- [Dataset excerpt]:
---+---
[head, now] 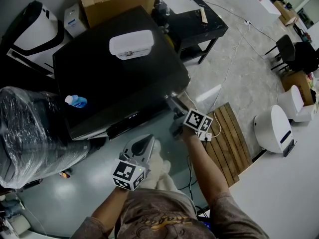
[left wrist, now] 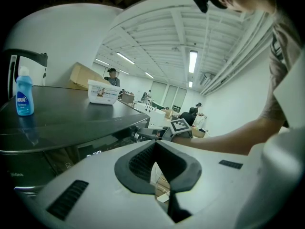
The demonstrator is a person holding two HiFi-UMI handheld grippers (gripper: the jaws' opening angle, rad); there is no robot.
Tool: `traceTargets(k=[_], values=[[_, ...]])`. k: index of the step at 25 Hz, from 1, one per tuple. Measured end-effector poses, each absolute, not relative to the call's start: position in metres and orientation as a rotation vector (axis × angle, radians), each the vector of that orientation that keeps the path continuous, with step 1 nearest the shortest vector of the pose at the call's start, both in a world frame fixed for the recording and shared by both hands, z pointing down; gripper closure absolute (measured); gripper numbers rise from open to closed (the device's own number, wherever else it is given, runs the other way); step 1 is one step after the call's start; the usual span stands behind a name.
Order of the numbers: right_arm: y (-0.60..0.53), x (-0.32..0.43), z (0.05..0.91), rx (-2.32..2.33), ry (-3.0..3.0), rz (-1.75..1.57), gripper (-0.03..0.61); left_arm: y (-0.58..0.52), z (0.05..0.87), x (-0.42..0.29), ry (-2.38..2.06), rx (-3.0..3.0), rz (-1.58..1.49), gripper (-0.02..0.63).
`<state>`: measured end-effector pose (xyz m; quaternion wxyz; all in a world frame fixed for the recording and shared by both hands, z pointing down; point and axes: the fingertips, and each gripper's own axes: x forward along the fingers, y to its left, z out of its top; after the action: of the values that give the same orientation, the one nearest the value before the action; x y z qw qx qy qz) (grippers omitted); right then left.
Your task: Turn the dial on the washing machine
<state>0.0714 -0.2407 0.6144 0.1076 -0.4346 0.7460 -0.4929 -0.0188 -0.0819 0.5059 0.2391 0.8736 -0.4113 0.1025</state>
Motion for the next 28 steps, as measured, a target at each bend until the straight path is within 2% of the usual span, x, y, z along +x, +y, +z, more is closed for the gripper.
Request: traceTargets(k=[7, 17, 23, 28], values=[[-0.240, 0.074, 0.613, -1.439, 2.440, -1.258, 0.313, -0.081, 0.507, -0.021, -1.126, 2.391, 0.285, 0.621], [-0.233, 0.064, 0.619, -1.668, 3.034, -0.691, 0.313, -0.078, 0.509, -0.022, -1.122, 2.386, 0.286, 0.621], [-0.235, 0.062, 0.618, -1.703, 3.057, -0.600, 0.314, -0.077, 0.509, -0.025, -1.132, 2.385, 0.286, 0.621], [-0.235, 0.063, 0.618, -1.639, 2.998, -0.726, 0.315, -0.076, 0.509, -0.025, -1.134, 2.382, 0.285, 0.621]])
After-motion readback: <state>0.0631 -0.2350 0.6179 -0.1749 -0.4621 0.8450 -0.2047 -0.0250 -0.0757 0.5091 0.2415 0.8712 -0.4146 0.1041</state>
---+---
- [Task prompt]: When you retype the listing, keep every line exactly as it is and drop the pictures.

- [Problem solution]:
[head, now] 
[left wrist, now] 
The demonstrator is a person holding two HiFi-UMI handheld grippers (gripper: the jaws' opening angle, rad); there is no robot.
Tool: `traceTargets(k=[_], values=[[_, ...]])`. k: index of the step at 25 Hz, from 1, one per tuple. Measured end-effector poses, each absolute, not relative to the call's start: position in metres and orientation as a rotation vector (axis × angle, radians), each the vector of that orientation that keeps the path continuous, with step 1 nearest the shortest vector of the pose at the call's start, both in a world frame fixed for the recording and shared by both hands, z pointing down; gripper closure absolute (measured); gripper numbers rise from open to closed (the device's own number, wherever else it is given, runs the other way); step 1 is one step after the call's start; the usual span stands behind a name.
Order of the numbers: right_arm: y (-0.60..0.53), x (-0.32..0.43), z (0.05..0.91), rx (-2.32..2.33), ry (-3.0..3.0), rz (-1.75..1.57), gripper (-0.03..0.61); left_arm: y (-0.58..0.52), z (0.05..0.87), x (-0.42..0.29), ry (-2.38..2.06), rx (-3.0..3.0), rz (-1.58..1.49), gripper (-0.02..0.63).
`<state>`: measured end-effector pose (xyz m; quaternion wxyz; all in a world frame fixed for the recording and shared by both hands, z pointing down; point and axes: the fingertips, and each gripper's own axes: x forward along the fingers, y to its left, z out of its top; after the action: of the values that give the same orientation, the one nearest the value before the action; x y z qw qx qy qz) (grippers omitted); right then left.
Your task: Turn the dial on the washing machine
<state>0.0714 -0.2407 0.6144 0.1076 -0.4346 0.7460 -0.4929 -0.0188 -0.0819 0.5059 0.2391 0.8736 -0.4113 0.1025</state>
Motion for the next 28 steps, as measured, a target at each bend until the straight path is within 2% of the usual span, x, y, z along +x, +y, +z, more is closed for the gripper.
Request: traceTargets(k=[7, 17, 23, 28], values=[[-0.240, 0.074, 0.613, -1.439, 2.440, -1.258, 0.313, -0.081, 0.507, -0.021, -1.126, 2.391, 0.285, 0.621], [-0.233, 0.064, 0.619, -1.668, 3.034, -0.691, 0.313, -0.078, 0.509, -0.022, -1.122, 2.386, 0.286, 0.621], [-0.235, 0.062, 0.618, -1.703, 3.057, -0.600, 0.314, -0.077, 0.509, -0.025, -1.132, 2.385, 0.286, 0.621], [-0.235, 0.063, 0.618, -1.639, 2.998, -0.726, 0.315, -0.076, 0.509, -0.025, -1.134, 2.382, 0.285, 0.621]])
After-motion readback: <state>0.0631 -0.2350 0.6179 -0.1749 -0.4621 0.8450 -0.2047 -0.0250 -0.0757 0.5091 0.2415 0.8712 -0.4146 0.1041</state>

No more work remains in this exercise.